Zebra stripes are synonymous with adventure
Before the global pandemic, travel agencies organized many adventure tours in Africa and tourists were often welcomed by zebra striped Land Rovers.
The zebra stripes are so characteristic of the car and of adventuring that in 2015, one of the members of the Hong Kong Land Rovers Club travelled the entire Silk Road with such a vehicle to Samarkand, Uzbekistan…
…while others discovered the Atlas Mountains of Morocco with one.
But where did the zebra stripes come from?
The story started when 48 years-old German zoologist Bernhard Grzimek and his 23 years-old son Michael arrived to Nairobi in January 1958 in their single engine airplane. Their goal was to count the animals in the Serengeti National Park of Tanzania. Because they thought the terrain and job required zebra stripes, not only the plane but the car was painted this way as well.
The car was a 1958 Land Rover 107” Series I Station Wagon with which sometimes they drove to the boma, the Masai round villages, and sat in the huts of Masai friends. Often, they set up the tripod for the camera on top of the Land Rover and they even lifted off the back door to be able to film the movements of animals while driving by.
The father and son duo not only created statistics, but also shot a movie called „Serengeti darf nicht sterben”, distributed in the US under the title „Serengeti”. The film was shown in more than 60 countries and was the first German film to receive an Oscar.

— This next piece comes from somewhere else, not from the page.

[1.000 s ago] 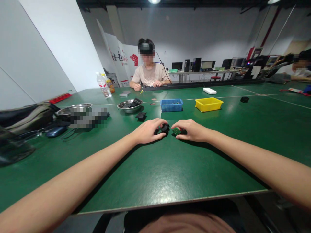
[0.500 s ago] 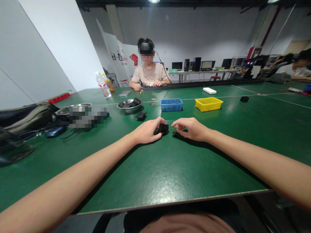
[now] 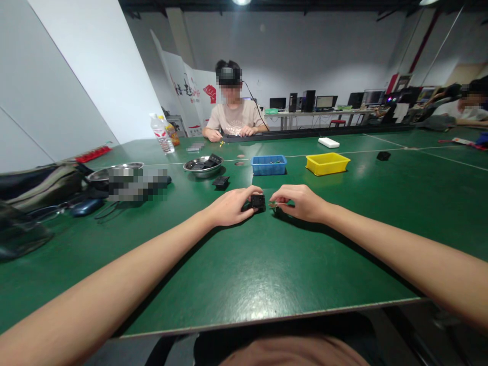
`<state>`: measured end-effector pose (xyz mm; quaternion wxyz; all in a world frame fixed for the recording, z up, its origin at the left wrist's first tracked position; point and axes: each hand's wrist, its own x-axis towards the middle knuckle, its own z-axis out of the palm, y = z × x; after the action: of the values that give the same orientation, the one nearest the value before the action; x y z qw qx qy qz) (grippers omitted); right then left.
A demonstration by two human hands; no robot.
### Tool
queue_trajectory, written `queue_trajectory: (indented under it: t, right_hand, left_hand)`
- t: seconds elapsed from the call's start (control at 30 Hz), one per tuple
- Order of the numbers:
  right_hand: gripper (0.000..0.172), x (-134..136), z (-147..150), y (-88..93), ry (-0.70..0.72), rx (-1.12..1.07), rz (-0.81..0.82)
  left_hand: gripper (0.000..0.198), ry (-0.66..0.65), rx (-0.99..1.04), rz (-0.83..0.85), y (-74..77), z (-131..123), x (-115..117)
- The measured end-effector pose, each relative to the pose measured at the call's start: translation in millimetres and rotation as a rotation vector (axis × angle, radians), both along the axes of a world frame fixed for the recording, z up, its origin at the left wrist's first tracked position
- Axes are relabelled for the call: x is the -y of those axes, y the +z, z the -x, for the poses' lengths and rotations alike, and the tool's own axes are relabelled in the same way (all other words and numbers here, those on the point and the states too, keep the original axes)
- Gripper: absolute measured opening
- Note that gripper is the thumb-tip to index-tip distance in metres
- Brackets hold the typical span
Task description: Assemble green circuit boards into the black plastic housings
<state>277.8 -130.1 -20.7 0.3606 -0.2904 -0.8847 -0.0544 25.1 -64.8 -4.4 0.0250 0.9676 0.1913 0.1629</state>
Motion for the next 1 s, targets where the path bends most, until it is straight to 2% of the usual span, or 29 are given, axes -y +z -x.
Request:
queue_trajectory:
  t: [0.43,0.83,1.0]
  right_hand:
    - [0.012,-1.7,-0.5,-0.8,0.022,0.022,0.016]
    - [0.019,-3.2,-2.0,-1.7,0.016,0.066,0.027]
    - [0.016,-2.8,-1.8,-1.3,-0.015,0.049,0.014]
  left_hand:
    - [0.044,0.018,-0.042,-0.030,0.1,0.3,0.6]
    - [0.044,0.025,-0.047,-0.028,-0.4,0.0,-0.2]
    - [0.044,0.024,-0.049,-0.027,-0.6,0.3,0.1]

Mapping the wildlife of the Serengeti was a daunting task, at first the two zoologists only saw one mass of animals roaming the plains of Serengeti. But they worked out ways to document their results, divided the vast land into „districts’, sections they’ve already flown by at a constant height. They spent three hours in the air every day.

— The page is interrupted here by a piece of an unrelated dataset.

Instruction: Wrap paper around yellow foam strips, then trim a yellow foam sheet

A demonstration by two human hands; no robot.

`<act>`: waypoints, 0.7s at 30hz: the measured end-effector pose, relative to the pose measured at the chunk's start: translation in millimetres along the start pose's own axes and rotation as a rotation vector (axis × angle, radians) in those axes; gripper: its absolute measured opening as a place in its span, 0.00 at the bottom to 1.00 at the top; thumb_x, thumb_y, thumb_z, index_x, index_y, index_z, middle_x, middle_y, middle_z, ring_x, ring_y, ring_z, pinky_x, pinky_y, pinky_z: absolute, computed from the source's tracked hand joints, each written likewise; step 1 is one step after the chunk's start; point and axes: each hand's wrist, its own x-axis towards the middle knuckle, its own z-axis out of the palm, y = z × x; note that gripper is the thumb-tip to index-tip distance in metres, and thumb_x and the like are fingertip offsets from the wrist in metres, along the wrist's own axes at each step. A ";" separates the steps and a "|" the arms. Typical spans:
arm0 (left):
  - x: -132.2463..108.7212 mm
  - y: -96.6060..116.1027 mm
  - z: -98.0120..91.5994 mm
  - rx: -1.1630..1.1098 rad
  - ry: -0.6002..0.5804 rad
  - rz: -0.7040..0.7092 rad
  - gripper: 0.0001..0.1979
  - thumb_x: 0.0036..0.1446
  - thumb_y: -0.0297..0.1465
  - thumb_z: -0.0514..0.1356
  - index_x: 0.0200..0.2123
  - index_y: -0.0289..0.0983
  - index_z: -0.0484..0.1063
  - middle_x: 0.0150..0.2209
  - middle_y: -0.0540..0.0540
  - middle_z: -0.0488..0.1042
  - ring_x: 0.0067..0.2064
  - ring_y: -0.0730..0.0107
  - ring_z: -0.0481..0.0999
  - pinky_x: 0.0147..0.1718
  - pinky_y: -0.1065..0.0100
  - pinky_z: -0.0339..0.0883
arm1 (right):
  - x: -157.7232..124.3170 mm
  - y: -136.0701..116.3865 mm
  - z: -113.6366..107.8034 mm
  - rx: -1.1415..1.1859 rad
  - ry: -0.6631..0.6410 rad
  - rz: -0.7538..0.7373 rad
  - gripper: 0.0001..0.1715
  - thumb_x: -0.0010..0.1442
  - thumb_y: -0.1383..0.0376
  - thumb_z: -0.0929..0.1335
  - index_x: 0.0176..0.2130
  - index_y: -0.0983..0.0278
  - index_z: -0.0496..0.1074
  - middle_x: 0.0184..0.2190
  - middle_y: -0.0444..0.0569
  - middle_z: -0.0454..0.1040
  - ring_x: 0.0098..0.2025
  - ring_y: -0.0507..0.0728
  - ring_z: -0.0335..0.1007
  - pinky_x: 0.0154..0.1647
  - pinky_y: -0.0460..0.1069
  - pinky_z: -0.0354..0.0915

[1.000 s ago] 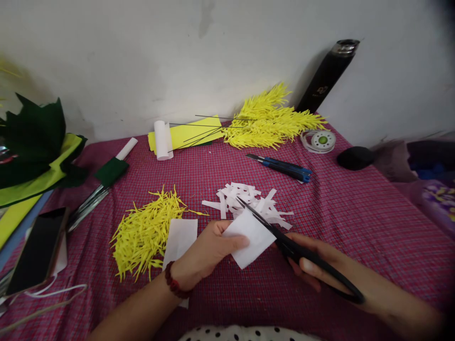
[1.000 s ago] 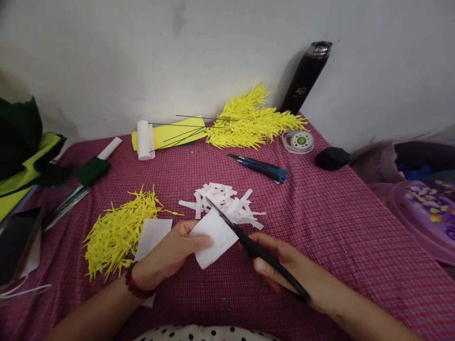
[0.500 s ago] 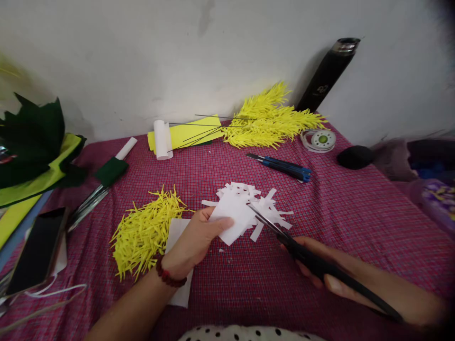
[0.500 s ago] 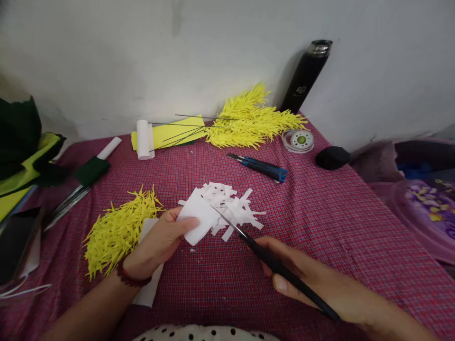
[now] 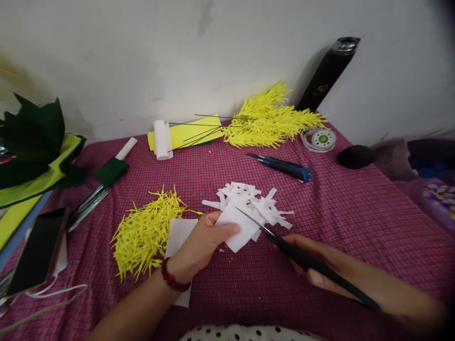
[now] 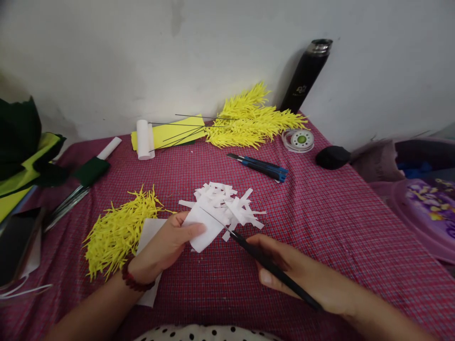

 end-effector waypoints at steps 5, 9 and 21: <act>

Finally, they proudly announced the result: 366,980 large animals lived in the Serengeti; including 99,481 wildebeest, 57,199 zebras and 55 rhinos.

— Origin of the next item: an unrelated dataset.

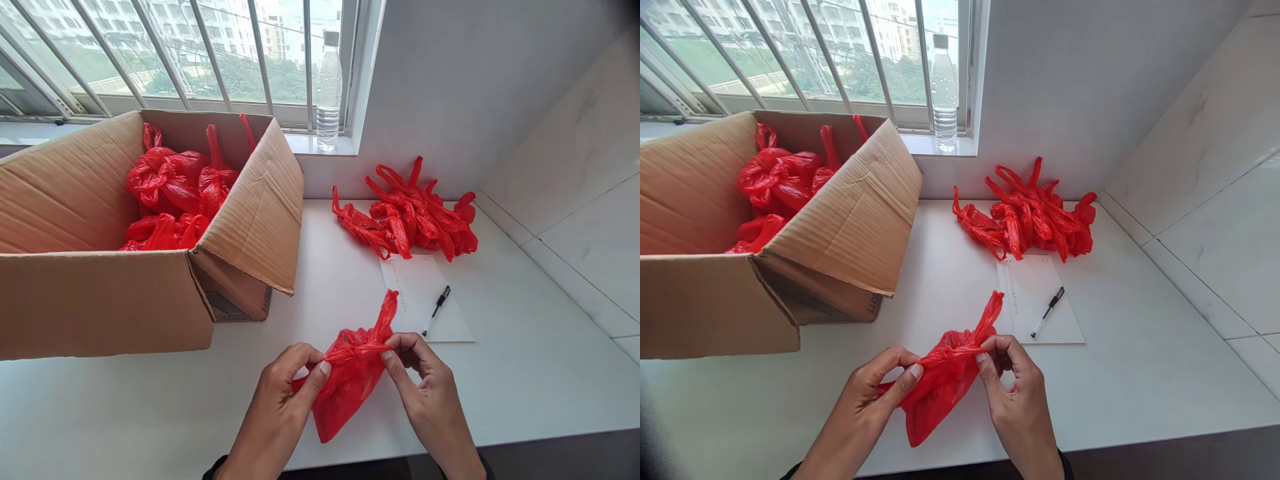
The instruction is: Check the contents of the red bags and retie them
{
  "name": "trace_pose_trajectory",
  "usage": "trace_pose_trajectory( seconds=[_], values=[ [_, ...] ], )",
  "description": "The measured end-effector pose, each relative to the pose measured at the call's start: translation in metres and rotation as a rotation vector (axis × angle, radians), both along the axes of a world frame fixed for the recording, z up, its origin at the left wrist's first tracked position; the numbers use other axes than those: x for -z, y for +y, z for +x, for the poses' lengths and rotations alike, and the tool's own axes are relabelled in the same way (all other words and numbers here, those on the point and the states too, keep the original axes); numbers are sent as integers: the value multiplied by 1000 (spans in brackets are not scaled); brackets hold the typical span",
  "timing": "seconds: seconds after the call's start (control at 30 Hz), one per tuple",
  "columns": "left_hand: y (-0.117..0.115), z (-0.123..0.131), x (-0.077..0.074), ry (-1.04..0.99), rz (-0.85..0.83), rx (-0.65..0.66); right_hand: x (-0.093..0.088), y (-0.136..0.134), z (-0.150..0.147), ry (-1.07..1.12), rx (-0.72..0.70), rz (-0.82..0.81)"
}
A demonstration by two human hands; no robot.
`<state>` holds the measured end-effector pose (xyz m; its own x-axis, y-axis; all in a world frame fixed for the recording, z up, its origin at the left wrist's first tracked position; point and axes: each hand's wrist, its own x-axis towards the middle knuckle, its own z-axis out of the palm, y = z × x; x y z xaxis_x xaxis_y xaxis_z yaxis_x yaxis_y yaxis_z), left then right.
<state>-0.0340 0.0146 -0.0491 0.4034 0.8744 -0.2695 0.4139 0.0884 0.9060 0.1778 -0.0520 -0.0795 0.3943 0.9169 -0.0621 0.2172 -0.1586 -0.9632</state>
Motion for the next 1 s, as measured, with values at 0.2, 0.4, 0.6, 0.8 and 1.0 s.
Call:
trace_pose_trajectory(
  seconds=[0.2,0.4,0.6,0.8,1.0],
  values=[
    [10,-11,0,-37,-97,-25,-1,2,6,-23,-26,-49],
    [2,-4,-4,104,231,32,-3,3,-5,-64,-76,6],
    [-5,10,-11,160,432,248,4,1,-7,-89,-143,76],
    [-4,3,-15,93,275,44,-6,-6,-1,-25,-28,45],
    [1,-13,-20,86,78,-58,-6,-5,4,-11,-5,59]
  ],
)
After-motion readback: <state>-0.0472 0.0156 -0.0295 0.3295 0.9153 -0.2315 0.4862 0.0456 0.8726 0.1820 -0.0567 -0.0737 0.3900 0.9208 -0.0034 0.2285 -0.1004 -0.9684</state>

The story has no happy ending
On the morning of January 11, 1959, Michael started to take aerial photos again: He was flying in the direction of the Serengeti. The plane had flown at a height of 200 meters (666 feet) when a griffon vulture hit the right wing and damaged the control cables. The plane crashed straight into the ground.
Bernhard Grzimek had conjured up a new image of Africa for the world: “Africa” was no longer a ghostly jungle, but a wide, light dream landscape; a fragile Eden with acacias that one looked at wistfully like one’s own life story.